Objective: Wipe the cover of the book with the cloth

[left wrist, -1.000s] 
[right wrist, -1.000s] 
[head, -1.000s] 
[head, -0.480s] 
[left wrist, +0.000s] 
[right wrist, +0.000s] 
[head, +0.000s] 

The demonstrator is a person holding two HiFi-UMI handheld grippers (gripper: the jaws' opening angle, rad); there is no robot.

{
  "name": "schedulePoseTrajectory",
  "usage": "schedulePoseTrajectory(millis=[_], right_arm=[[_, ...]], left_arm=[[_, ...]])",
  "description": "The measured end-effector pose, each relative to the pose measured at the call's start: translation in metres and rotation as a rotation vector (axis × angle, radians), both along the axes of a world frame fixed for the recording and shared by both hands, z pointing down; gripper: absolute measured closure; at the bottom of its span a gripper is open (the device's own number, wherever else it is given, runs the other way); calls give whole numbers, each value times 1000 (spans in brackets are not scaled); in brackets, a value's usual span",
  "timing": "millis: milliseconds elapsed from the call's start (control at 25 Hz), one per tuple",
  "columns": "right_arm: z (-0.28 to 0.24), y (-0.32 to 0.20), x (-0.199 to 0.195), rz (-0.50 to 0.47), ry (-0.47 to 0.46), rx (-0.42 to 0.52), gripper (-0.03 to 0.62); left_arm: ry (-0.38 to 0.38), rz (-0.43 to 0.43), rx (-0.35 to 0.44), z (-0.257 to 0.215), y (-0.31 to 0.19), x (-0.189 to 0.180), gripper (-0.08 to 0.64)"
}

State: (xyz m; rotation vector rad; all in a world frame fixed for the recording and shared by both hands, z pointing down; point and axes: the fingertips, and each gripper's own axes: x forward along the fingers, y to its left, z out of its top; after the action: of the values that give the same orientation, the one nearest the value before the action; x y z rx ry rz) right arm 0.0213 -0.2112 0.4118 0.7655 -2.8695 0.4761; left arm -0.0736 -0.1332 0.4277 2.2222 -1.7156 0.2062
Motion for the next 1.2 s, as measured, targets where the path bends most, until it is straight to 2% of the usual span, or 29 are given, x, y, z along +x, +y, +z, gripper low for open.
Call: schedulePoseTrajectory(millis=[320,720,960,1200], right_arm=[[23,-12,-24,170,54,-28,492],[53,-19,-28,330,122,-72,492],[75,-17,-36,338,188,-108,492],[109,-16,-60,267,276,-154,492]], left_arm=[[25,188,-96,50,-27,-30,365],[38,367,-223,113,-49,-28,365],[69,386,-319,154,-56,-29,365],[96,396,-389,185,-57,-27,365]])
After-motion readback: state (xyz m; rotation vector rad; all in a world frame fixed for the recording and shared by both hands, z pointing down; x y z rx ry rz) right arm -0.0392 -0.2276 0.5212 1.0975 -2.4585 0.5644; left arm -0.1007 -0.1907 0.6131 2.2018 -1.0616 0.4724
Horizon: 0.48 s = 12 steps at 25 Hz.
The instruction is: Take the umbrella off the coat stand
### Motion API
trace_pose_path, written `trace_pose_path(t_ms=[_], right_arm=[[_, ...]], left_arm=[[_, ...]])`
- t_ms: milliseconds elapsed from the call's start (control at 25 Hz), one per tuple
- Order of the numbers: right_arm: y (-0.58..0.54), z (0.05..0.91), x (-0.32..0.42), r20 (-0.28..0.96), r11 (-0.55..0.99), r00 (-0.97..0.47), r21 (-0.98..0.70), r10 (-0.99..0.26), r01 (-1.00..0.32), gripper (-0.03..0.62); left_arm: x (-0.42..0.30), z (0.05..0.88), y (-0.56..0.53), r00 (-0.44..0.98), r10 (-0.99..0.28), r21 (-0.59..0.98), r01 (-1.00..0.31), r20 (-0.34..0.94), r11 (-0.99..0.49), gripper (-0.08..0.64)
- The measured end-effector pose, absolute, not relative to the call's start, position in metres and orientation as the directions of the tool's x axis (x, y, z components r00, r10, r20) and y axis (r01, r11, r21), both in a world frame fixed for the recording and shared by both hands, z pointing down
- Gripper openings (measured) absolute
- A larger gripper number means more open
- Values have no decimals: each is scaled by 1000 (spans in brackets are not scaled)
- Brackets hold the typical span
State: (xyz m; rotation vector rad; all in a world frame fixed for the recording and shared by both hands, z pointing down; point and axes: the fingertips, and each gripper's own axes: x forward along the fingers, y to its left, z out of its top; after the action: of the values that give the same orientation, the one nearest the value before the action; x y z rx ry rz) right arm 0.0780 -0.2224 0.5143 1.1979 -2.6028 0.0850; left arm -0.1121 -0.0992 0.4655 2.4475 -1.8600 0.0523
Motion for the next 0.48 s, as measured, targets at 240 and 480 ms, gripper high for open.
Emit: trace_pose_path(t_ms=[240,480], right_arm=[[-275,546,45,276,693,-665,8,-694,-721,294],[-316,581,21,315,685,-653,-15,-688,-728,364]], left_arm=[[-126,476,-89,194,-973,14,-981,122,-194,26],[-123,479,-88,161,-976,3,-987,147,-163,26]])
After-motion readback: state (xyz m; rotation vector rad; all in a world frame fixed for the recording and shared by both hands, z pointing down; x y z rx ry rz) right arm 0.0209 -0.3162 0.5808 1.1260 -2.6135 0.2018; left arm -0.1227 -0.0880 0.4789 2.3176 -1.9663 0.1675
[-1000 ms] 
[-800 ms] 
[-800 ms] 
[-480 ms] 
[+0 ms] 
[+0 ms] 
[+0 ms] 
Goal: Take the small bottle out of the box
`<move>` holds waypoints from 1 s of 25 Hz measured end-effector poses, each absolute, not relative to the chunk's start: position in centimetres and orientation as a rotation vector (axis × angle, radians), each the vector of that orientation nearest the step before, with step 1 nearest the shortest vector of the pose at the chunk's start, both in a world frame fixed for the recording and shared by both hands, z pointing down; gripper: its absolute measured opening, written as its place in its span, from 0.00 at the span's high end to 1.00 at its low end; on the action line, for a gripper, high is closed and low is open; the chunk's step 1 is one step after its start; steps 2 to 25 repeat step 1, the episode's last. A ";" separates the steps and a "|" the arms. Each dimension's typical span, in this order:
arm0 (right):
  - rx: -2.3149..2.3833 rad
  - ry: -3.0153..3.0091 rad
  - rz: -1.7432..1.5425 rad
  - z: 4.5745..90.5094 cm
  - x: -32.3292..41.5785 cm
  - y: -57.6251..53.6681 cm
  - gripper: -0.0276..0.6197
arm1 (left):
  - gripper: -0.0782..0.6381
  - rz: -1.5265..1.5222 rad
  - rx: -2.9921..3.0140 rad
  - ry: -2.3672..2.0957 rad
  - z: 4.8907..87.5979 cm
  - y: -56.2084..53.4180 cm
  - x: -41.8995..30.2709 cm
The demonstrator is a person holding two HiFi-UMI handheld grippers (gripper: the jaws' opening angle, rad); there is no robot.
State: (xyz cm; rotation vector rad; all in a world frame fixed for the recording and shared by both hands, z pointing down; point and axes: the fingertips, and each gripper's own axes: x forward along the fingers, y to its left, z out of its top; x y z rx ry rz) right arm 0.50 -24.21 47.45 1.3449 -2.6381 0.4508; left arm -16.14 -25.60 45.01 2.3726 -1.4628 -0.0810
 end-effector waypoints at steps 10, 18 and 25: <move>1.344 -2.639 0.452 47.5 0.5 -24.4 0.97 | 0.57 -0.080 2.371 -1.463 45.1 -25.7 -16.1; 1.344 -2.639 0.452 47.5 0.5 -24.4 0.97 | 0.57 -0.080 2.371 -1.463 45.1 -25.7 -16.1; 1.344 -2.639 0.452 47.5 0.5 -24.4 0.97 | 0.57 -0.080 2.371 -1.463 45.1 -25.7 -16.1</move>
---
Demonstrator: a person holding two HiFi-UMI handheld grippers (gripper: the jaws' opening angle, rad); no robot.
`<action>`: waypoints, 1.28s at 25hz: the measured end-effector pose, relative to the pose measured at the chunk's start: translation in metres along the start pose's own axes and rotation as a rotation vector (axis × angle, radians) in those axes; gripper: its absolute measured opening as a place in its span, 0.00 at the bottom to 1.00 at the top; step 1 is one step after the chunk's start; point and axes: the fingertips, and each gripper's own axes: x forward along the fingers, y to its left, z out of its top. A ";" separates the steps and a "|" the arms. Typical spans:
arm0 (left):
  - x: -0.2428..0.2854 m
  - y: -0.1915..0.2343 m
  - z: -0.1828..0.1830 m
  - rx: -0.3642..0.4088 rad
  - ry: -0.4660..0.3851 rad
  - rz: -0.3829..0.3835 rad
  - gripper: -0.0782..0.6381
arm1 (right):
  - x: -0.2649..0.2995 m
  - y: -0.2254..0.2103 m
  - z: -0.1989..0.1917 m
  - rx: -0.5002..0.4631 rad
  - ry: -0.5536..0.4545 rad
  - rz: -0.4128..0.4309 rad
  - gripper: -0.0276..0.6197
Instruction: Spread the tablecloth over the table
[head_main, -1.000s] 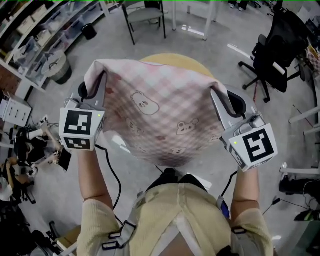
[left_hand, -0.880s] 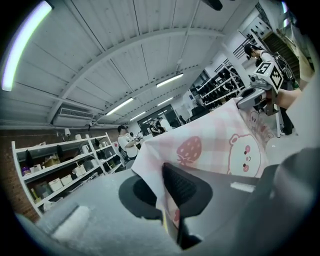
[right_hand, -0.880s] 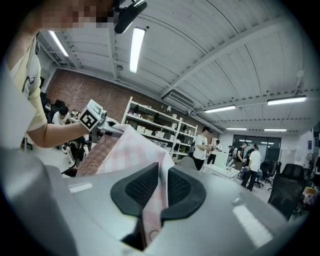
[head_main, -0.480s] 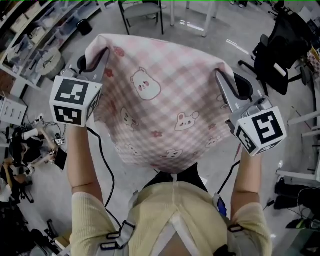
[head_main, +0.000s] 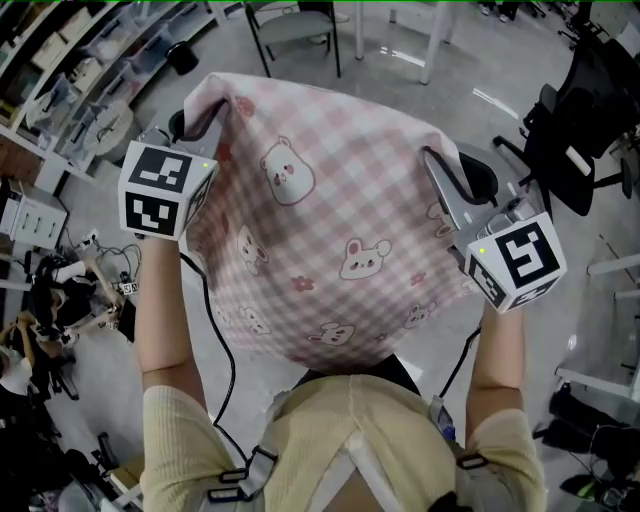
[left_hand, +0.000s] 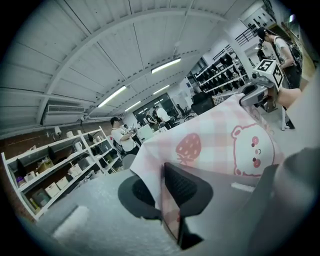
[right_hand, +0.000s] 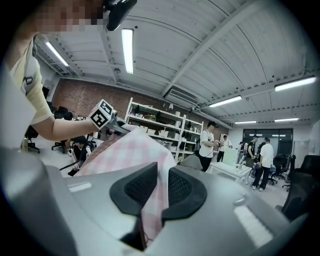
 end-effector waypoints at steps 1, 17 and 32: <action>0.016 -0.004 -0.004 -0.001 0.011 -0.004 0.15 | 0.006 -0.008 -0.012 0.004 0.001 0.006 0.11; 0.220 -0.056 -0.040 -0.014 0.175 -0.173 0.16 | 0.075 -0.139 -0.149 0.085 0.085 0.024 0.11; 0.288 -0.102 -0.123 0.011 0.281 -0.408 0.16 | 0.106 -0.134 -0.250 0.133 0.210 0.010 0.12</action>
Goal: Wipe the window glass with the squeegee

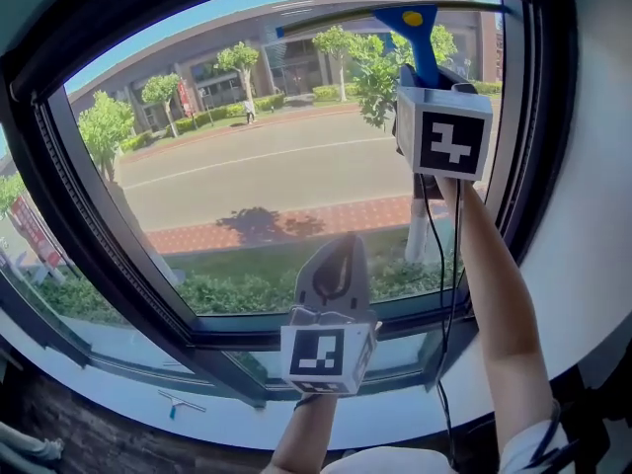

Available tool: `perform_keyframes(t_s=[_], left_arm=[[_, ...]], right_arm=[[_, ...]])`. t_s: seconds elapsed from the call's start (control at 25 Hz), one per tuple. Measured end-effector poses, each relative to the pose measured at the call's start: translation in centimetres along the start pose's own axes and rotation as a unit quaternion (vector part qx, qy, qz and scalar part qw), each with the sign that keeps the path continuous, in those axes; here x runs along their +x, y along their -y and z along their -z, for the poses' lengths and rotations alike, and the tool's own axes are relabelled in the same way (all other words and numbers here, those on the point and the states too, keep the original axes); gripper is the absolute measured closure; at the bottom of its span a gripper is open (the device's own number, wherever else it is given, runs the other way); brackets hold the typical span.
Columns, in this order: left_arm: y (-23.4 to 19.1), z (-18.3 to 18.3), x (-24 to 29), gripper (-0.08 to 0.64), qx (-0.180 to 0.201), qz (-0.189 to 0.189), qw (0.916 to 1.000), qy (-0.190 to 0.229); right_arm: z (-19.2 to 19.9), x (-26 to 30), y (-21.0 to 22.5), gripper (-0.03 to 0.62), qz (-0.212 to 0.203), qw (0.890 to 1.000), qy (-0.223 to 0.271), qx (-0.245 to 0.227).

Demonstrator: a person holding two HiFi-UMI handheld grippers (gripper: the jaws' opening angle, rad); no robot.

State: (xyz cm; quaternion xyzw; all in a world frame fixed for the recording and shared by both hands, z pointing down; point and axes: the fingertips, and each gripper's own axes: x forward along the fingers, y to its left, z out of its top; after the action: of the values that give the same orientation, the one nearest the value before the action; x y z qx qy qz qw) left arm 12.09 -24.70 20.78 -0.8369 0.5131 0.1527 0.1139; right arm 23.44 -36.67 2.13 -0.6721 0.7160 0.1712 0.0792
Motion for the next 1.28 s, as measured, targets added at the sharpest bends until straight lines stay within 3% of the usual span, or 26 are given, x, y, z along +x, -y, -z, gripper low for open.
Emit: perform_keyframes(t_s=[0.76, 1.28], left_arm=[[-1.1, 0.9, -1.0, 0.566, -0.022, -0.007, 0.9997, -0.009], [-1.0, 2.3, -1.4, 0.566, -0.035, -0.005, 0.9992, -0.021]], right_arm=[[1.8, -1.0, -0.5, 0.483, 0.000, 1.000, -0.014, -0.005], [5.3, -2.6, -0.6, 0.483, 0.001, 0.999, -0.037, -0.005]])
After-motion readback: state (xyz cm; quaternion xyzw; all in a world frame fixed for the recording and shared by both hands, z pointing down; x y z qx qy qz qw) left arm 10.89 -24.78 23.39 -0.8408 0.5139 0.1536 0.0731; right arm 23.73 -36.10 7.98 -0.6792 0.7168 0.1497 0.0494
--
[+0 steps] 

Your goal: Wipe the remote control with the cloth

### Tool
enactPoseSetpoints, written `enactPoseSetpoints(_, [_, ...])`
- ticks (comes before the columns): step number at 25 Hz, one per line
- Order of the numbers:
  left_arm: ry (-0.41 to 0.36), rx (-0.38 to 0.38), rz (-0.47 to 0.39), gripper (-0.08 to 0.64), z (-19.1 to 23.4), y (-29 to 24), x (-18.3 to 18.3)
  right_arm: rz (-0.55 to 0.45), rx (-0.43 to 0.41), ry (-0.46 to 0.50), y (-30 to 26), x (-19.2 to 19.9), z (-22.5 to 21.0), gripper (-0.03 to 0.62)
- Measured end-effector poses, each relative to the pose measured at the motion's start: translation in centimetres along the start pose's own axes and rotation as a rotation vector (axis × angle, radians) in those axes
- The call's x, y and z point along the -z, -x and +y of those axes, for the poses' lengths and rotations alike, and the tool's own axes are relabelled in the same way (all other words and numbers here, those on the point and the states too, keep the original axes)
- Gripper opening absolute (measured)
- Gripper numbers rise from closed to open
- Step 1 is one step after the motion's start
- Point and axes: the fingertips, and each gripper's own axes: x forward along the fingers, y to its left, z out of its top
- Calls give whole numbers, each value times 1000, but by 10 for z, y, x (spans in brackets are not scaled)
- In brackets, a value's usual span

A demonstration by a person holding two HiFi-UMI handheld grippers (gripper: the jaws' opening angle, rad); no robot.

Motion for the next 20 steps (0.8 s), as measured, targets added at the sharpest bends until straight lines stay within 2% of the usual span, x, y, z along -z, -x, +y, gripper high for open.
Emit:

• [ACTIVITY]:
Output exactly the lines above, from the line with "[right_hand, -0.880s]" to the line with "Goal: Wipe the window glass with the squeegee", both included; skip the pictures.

• [ANSWER SPACE]:
[right_hand, -0.880s] 
[head_main, -0.480s] 
[head_main, +0.000s] 
[left_hand, +0.000s] 
[right_hand, +0.000s] 
 end-effector waypoints at steps 1, 17 and 32: <action>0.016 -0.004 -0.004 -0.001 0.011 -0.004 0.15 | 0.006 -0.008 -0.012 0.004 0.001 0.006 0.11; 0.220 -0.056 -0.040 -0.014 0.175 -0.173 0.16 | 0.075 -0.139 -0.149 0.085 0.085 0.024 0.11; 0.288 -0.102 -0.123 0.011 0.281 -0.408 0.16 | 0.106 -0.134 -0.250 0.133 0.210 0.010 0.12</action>
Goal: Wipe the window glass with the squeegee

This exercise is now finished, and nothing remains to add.